* _Directions_: Repeat the data word for word, excluding every picture.

* _Information provided_:

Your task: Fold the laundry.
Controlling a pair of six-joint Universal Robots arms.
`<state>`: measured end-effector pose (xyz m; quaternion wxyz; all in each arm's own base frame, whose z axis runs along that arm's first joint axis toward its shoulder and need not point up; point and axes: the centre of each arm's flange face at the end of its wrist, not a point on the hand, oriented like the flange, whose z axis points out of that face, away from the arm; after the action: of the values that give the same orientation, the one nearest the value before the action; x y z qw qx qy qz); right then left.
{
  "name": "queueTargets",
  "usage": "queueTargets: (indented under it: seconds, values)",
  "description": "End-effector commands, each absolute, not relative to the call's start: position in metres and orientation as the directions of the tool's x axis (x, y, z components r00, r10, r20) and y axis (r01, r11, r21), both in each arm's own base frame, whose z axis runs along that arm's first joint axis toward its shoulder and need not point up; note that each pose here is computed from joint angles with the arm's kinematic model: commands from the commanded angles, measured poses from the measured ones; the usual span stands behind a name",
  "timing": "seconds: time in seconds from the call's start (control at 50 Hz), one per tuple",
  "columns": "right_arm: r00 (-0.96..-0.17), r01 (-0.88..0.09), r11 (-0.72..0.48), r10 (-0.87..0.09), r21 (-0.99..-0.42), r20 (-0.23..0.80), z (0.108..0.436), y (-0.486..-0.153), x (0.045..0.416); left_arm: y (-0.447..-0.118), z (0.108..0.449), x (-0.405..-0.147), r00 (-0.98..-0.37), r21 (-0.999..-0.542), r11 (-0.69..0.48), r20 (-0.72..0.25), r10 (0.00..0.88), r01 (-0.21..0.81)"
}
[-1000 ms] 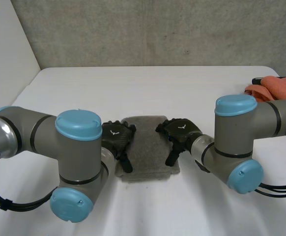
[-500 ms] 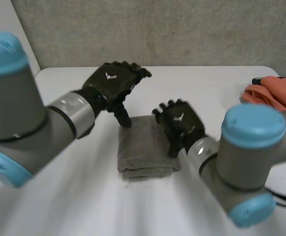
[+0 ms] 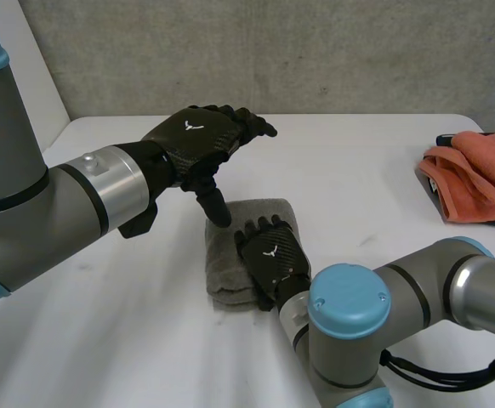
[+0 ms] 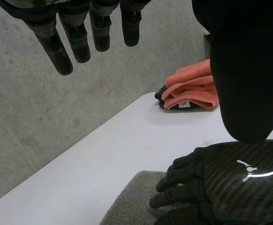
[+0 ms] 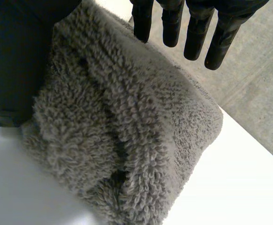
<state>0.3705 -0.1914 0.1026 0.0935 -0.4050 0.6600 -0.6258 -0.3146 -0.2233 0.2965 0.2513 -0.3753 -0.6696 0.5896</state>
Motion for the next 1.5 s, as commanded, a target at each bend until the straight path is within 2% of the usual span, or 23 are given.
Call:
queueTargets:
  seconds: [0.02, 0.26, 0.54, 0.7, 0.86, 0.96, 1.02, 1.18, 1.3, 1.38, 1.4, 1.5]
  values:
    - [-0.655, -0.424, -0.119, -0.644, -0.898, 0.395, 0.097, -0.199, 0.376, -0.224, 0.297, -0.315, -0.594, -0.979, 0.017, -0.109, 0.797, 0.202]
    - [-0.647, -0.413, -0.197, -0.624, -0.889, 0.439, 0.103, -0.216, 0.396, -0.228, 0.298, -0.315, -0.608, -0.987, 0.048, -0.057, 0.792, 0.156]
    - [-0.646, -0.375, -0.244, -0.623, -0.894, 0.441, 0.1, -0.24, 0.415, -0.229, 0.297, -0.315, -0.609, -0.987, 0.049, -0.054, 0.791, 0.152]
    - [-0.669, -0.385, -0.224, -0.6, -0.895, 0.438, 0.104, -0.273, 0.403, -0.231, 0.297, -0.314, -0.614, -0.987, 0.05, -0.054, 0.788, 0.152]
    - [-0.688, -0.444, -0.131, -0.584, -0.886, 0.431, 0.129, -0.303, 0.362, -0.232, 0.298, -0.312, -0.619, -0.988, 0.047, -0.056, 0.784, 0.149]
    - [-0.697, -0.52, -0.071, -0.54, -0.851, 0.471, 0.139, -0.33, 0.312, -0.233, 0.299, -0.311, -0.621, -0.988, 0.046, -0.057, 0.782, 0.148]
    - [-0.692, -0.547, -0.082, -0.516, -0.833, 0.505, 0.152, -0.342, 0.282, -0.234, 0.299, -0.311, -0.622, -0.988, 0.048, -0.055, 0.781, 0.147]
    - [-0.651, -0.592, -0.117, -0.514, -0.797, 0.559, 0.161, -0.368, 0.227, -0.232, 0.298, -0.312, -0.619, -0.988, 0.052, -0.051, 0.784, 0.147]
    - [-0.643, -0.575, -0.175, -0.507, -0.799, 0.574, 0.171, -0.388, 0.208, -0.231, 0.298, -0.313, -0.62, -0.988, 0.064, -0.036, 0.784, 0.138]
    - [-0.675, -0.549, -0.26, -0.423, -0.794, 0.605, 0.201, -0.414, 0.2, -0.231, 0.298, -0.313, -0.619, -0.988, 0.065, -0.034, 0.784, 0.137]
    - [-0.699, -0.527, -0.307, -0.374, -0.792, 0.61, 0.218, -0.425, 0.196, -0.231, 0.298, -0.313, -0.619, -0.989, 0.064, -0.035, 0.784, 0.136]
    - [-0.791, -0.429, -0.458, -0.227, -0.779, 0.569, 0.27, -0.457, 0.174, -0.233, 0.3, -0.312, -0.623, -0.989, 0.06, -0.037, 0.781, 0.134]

* _Answer section_:
Your task: Fold the laundry.
Controlling a pair of six-joint Universal Robots arms.
`<state>`: measured end-effector pose (xyz m; quaternion wxyz; all in each arm's own base frame, whose z axis runs along that arm's first joint axis toward its shoulder and need not point up; point and axes: the centre of each arm's flange face at the end of its wrist, not a point on the hand, oriented like the flange, whose z axis points out of that face, away from the arm; after the action: of the values that give the same orientation, the one nearest the value before the action; x y z qw qx qy qz); right then left.
{
  "name": "queueTargets",
  "usage": "queueTargets: (indented under it: seconds, values)",
  "description": "End-effector commands, each absolute, not relative to the call's start: position in metres and orientation as the directions of the tool's x axis (x, y, z components r00, r10, r20) and y axis (r01, r11, r21), both in each arm's own base frame, whose z axis runs along that arm's first joint axis toward its shoulder and need not point up; note that each pose here is computed from joint angles with the arm's kinematic model: commands from the commanded angles, measured poses from the measured ones; the usual span stands behind a name",
  "timing": "seconds: time in seconds from the call's start (control at 50 Hz), one per tuple",
  "columns": "right_arm: r00 (-0.96..-0.17), r01 (-0.88..0.09), r11 (-0.72..0.48), r10 (-0.87..0.09), r21 (-0.99..-0.42), r20 (-0.23..0.80), z (0.108..0.436), y (-0.486..-0.153), x (0.045..0.416); left_arm: y (-0.447..-0.118), z (0.108..0.449), x (-0.405..-0.147), r00 (-0.98..-0.37), r21 (-0.999..-0.542), r11 (-0.69..0.48), r20 (-0.72..0.25), r10 (0.00..0.88), r01 (-0.21..0.81)"
}
[-1000 ms] 
[-500 ms] 
[+0 ms] 
[+0 ms] 
[+0 ms] 
<state>0.3705 -0.1914 0.1026 0.0935 -0.4050 0.6600 -0.6258 -0.3146 -0.2233 0.2965 0.2513 -0.3753 -0.6696 0.5896</state>
Motion for the next 1.5 s, as commanded, a target at each bend until the straight path is within 2% of the usual span, or 23 are given.
Call:
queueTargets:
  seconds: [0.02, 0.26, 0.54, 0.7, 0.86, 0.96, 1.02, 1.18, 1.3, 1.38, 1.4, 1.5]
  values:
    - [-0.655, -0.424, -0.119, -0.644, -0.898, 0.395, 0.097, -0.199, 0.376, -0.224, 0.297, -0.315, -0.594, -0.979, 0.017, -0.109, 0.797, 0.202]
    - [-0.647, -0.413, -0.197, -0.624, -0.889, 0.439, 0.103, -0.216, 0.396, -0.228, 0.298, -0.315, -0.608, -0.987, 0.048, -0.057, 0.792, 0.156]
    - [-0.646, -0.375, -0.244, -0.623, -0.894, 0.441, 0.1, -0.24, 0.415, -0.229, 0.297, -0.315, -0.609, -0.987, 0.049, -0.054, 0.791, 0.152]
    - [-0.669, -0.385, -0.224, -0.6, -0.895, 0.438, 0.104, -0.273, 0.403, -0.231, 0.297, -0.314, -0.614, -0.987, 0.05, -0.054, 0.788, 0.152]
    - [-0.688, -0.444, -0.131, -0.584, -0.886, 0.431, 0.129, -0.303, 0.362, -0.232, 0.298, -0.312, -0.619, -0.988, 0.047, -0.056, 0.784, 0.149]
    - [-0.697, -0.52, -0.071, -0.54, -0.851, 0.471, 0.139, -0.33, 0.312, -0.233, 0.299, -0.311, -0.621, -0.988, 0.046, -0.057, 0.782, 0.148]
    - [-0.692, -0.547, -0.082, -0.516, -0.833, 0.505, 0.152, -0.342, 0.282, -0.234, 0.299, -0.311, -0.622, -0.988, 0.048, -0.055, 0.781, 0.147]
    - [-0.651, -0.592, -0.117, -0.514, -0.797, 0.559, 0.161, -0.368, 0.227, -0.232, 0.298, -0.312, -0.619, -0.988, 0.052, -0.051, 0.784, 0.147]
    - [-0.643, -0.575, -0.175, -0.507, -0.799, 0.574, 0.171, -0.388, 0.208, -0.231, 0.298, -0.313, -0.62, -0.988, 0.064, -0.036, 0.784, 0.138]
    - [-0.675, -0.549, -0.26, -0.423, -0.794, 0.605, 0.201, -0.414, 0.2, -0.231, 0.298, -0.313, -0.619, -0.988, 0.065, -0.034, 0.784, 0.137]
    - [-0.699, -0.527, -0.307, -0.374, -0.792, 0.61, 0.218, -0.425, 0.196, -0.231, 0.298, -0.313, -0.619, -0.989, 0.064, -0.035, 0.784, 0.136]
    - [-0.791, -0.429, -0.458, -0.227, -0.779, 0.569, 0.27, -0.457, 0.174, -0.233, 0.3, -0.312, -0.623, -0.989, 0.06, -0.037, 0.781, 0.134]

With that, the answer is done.